#### The data

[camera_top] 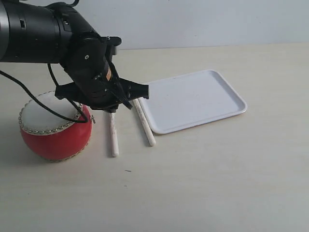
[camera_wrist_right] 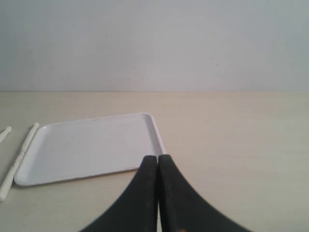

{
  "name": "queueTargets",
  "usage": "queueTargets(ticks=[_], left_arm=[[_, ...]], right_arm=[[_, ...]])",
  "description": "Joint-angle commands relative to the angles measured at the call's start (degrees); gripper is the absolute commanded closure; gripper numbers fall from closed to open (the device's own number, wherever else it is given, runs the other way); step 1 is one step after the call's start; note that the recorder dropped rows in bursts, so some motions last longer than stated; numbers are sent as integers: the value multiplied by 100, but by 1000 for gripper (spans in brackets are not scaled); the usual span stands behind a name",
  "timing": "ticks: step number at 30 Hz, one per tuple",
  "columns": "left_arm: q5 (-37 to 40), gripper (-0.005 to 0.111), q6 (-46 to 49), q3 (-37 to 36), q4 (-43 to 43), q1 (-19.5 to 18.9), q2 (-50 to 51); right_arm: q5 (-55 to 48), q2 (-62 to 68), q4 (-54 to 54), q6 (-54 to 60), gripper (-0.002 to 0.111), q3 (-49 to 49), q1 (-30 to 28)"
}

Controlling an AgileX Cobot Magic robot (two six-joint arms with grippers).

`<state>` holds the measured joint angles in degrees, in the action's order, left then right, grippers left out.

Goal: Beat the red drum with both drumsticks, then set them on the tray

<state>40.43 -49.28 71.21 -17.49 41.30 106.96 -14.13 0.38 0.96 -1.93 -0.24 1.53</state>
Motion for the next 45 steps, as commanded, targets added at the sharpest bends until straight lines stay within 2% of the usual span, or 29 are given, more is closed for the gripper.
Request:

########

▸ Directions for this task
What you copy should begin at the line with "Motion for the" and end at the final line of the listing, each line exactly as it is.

▸ Problem solution
Motion for the next 45 steps, as commanded, targets added at the sharpest bends until straight lines stay within 2% of the usual span, or 29 are given, more is closed for the gripper.
Request:

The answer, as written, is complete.